錬は怪訝な視線を近付いてくる子供に向けた。
「羽根の生えた……亜人か?」
「闇の剣士ー」
「なんだコイツは」
「クロの名前はクロー」
「……そうか」
「ねーお前の名前はなんて言うのー? クロと闇聖勇者<ブラッククロニクル>のディスティニーのバトルに身を置き、破滅の運命<カタストロフ>を阻止する戦いに挑もうー」
錬の顔が困惑一色に染まった。
「クロちゃんは錬を気に入ったみたいだね。

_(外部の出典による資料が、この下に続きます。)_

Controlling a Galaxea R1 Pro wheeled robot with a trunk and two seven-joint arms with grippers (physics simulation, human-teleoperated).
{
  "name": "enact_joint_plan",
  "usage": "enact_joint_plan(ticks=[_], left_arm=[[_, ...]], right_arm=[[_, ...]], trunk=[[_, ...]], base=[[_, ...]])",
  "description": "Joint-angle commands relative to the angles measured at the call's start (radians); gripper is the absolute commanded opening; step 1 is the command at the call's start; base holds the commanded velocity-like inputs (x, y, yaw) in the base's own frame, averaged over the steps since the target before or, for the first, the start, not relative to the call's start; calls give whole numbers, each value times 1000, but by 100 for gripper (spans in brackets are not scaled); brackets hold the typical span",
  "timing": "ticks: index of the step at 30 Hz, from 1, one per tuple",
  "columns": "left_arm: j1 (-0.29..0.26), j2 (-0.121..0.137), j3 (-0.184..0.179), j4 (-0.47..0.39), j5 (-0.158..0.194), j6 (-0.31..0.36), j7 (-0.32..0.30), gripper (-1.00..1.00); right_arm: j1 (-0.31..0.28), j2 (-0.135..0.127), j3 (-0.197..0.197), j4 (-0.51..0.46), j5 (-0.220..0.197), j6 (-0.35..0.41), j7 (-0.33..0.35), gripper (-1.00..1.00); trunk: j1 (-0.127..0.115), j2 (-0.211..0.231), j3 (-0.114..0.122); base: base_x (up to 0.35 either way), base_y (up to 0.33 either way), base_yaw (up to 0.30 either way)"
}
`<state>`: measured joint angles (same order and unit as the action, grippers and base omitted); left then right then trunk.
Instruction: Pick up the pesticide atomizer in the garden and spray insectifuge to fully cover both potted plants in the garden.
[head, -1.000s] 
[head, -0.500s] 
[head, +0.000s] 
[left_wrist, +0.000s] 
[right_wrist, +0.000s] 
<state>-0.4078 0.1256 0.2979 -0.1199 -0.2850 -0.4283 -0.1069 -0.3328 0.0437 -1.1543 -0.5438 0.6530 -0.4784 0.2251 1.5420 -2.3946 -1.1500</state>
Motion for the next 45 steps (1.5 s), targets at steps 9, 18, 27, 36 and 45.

ちょっと話し相手になってあげてくれない?」
「な……ちょっと待て千秋! 久し振りに会ったかと思えば……」
「クロちゃん。その人は天木錬って名前で剣の勇者なんだよ」
「わかったー。レンは闇の剣士で闇聖勇者なんだねークロとお話して闇の運命<ディスティニー>に目覚めよー」
「ふん! 俺はそんな真似は好みじゃ無い」
素直じゃないねぇ……と私は思っているが。
クロは更に目を光らせている。
うんうん、可愛いね。
「……ちっ」
そんなやり取りを見てイラついたのか、さっさと帰ろうとする尚文。
……そうか、この頃の尚文はクラスアップも知らないのか。
元康も言っていた気がするけど、これで世界を救ったんだからマジで凄いよ。
「私達も帰ろうかな」
「おや、クラスアップはされて行かれないのですか?」
「少々複雑な事情があってね」
「は、はぁ……そうですか」
私も尚文を見習って帰ろうとした……のだが。